Non intende concludersi il balletto europeo sulla fissazione di un tetto massimo al prezzo del gas. A Praga, durante il summit della Comunità Politica Europea, l’Italia ha bocciato la proposta di un price cap, limitato alle forniture di metano interne all’Ue e per l’elettricità, proposto pochi giorni fa dalla Commissione Europea. L’obiettivo, ad oggi, rimane quello dell’introduzione di un “tetto dinamico”, ipotizzando un valore medio, che potrà essere rivisto in base alle variabili di mercato, sul quale verrebbero stabilite fluttuazioni sui diversi hub europei. Una proposta che ha già trovato l’approvazione di Belgio, Grecia e Polonia.
Tensioni europee
Insomma, si tratterebbe di una soluzione più soft, rispetto a quelle discusse in questi ultimi mesi. Prima riguardante solo il gas russo, poi tutte le importazioni Ue, fino ad arrivare ad un limite massimo, stabilito all’interno dei confini continentali; sembra che l’idea di un price cap dinamico, accolta con favore anche dal commissario Paolo Gentiloni, possa essere la strada definitiva.

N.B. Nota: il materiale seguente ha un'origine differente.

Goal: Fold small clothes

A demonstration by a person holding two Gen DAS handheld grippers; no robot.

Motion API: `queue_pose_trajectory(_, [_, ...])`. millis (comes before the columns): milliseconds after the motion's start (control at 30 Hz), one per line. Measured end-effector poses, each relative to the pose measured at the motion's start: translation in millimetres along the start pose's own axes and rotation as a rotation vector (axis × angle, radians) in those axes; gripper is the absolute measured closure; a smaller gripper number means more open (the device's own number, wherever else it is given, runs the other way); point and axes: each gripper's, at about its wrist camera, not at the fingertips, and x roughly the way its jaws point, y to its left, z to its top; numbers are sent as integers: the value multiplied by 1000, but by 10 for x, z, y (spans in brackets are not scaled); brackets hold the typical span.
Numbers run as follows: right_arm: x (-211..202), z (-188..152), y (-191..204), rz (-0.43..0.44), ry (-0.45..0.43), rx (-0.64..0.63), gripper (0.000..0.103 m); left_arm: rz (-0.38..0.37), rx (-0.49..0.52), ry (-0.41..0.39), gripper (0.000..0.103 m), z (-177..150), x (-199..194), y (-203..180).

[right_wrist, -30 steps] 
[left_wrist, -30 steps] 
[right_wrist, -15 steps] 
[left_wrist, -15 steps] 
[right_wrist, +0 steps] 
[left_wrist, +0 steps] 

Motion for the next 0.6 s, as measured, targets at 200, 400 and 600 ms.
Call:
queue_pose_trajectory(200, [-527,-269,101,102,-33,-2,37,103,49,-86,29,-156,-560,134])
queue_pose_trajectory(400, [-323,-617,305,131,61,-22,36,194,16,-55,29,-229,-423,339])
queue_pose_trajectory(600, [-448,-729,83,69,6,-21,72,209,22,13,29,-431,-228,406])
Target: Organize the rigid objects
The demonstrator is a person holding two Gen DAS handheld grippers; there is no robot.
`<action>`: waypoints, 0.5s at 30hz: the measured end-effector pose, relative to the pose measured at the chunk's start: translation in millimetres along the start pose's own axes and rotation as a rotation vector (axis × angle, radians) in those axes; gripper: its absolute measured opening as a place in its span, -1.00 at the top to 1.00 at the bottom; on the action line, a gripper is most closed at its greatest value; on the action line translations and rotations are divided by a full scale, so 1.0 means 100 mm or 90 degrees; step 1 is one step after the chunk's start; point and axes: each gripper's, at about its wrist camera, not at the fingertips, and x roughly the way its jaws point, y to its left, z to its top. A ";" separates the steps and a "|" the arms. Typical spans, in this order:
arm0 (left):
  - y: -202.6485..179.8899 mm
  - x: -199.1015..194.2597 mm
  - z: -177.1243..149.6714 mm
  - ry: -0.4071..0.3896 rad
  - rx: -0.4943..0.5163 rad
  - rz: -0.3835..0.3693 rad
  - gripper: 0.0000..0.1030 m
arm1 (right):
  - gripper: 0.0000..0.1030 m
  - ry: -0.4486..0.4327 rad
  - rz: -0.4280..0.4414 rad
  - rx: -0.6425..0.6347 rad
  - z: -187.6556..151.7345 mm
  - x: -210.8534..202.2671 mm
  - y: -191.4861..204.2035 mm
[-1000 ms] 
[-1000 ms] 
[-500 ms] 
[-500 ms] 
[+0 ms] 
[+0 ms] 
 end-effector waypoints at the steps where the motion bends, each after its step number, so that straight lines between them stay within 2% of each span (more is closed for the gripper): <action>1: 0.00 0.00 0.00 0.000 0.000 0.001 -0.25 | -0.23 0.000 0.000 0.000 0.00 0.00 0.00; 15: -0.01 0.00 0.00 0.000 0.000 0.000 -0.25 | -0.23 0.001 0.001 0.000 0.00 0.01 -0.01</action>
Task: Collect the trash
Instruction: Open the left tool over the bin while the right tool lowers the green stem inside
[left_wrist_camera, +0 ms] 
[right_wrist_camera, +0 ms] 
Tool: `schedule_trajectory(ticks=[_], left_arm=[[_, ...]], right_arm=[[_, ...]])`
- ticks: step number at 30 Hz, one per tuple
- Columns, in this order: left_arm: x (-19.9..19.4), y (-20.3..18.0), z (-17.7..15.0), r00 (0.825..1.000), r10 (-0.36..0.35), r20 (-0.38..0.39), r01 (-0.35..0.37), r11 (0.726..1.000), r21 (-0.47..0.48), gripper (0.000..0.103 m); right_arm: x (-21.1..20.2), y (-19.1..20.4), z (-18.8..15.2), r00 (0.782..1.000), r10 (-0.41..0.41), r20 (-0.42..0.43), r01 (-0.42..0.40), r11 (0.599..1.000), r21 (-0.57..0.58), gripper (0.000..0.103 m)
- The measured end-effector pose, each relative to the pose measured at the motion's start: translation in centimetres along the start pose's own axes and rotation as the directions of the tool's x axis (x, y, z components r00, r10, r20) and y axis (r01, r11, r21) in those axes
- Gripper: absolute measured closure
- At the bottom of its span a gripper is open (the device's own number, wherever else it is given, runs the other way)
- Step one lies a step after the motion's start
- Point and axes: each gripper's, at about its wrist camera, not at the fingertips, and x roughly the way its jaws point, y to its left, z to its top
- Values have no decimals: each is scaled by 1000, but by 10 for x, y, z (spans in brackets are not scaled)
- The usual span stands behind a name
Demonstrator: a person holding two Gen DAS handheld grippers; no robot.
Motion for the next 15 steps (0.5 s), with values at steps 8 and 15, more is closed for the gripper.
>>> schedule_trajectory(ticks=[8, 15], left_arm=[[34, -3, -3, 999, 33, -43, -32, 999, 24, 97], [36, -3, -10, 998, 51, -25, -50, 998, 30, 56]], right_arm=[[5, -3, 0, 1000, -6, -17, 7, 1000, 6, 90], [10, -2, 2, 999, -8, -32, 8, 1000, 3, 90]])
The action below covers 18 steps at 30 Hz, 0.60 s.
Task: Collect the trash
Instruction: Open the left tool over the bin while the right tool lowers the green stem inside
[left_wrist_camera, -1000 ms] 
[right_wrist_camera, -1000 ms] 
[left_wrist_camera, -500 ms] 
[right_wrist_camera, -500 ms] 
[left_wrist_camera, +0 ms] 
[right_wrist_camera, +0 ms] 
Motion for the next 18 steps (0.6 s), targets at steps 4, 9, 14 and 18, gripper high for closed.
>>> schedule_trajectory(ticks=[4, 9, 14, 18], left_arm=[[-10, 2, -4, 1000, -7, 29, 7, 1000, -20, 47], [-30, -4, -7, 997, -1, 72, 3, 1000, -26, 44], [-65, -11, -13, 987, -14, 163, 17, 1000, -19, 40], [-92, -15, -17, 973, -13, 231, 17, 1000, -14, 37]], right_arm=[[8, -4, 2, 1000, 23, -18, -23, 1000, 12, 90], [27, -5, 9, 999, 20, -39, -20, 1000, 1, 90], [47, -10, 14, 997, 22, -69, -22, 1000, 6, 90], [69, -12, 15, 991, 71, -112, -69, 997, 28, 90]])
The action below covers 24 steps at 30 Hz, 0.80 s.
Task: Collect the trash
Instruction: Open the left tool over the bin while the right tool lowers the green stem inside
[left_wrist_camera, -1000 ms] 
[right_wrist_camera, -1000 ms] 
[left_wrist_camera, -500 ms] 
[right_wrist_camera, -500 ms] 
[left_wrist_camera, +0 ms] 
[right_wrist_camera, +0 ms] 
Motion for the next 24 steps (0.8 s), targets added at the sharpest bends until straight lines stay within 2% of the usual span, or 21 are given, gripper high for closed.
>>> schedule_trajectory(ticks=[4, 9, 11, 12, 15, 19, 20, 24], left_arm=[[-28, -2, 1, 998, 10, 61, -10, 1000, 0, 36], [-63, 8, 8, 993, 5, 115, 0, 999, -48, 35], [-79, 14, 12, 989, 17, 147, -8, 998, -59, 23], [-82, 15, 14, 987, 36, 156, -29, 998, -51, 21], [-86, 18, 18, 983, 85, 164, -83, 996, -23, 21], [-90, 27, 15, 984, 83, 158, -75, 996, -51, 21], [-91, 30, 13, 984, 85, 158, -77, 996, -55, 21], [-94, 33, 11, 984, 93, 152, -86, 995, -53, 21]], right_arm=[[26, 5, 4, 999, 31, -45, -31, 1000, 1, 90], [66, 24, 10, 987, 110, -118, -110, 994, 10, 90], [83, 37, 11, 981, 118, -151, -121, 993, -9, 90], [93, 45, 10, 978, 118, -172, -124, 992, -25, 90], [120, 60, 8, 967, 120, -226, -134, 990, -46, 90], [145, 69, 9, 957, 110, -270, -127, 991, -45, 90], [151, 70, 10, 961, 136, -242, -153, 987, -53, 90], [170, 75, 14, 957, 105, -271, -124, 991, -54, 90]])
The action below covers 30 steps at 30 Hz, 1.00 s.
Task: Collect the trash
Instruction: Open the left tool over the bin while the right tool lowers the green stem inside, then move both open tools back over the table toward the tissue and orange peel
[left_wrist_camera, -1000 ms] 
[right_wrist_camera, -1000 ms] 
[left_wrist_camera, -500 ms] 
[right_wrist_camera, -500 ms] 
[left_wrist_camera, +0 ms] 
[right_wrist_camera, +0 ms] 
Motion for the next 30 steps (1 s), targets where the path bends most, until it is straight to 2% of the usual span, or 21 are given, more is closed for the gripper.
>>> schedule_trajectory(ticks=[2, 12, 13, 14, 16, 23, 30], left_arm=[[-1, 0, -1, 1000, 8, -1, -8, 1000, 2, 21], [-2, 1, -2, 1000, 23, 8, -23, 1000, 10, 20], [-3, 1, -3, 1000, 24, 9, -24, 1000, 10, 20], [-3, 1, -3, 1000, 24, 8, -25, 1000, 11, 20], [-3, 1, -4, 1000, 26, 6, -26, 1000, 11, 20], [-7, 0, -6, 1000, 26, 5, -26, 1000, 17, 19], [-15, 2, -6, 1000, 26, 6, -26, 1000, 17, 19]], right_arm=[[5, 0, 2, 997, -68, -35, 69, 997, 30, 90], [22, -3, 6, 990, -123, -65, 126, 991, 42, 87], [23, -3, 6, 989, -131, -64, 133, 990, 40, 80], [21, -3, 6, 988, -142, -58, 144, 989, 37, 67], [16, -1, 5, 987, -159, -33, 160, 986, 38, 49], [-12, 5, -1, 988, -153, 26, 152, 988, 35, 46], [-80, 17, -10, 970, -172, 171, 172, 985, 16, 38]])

Eppure, l’Italia ed i vertici di Bruxelles dovranno far fronte anche a quelle che sono le sensibilità dei propri fornitori. In virtù della fortissima riduzione di gas russo di questi ultimi mesi (passato dal 40 per cento di febbraio all’1,8 per cento di questa settimana); ad oggi, il principale importatore italiano di metano è proprio l’Algeria, la quale prosegue nell’aumento delle proprie esportazioni – pari al 44,7 per cento del nostro gas totale – grazie alle ottime relazioni con l’esecutivo di Mario Draghi. Al di là tutto, però, anche i migliori possono storcere il naso.
Il no di Algeri
L’amministratore delegato della compagnia nazionale algerina di idrocarburi Sonatrach, Toufik Hekkar, ha ribadito la totale inidoneità di uno strumento come il price cap, non solo in un’ottica di abbassamento dei prezzi, ma anche perché contrario ai meccanismi del liberismo: “Un tetto al prezzo del gas è una misura che non ha nulla a che fare con i meccanismi del libero mercato e non serve né agli interessi dei produttori, né dei consumatori”. Insomma, si tratta di un vero e proprio rigetto delle soluzioni che, da lunghissimi mesi, Bruxelles vorrebbe applicare. E le ragioni di questo secco no sono molto semplici.
A meno che non si tratti di un’economica socialista, centralizzata e pianificata, il prezzo del bene da vendere lo deciderà sempre il fornitore, non il consumatore. In presenza di soluzioni alternative, allora sì che l’acquirente potrà rivolgersi ad altri soggetti (se il pane costa meno al supermercato B, allora non andrò a prenderlo in quello A), ma – malauguratamente – non è questa la situazione italiana. L’unica alternativa plausibile, in caso di fissazione di un price cap e relativo rifiuto di Algeri di esportare il suo gas, sarebbe quella di aumentare le nostre forniture da altri acquirenti (Libia, Qatar, Russia, Norvegia, Paesi Bassi ed Azerbaigian), sempre che questi ultimi vogliano sottostare al ricatto del tetto massimo al prezzo, e siano in grado di coprire tutte le importazioni dell’Algeria.
Ad oggi – inutile dirlo – l’alternativa sarebbe impossibile. Escludendo Mosca ed Algeri – che insieme fanno il 46,5 per cento del nostro gas – tutti i Paesi appena menzionati rappresentano meno della metà del nostro metano. E ciò è anche un valore superiore alla media, grazie agli sforzi americani, con cui Biden è riuscito a convincere il Giappone a trasferire quote di Gnl – prodotte dal Qatar – da Tokyo all’Europa.
Conseguenze
In definitiva, la conseguenza potrebbe essere devastante: rimanere completamente senza gas. Non vuoi comprarlo alle modalità ed ai valori che dico io fornitore? Bene, allora potrai andare a ricercarlo da un’altra parte, sempre se lo trovi.
Alle attuali condizioni, l’Italia non sarebbe in grado di ricoprire una posizione per un negoziato, non avendo neanche un piano B da applicare. Sotto questo profilo, ci troveremmo nella posizione paradossale di aver applicato un tetto massimo ad un bene che non ci viene più venduto. Una follia, oltre ad essere un suicidio economico. Ma a Bruxelles non se ne sono ancora accorti.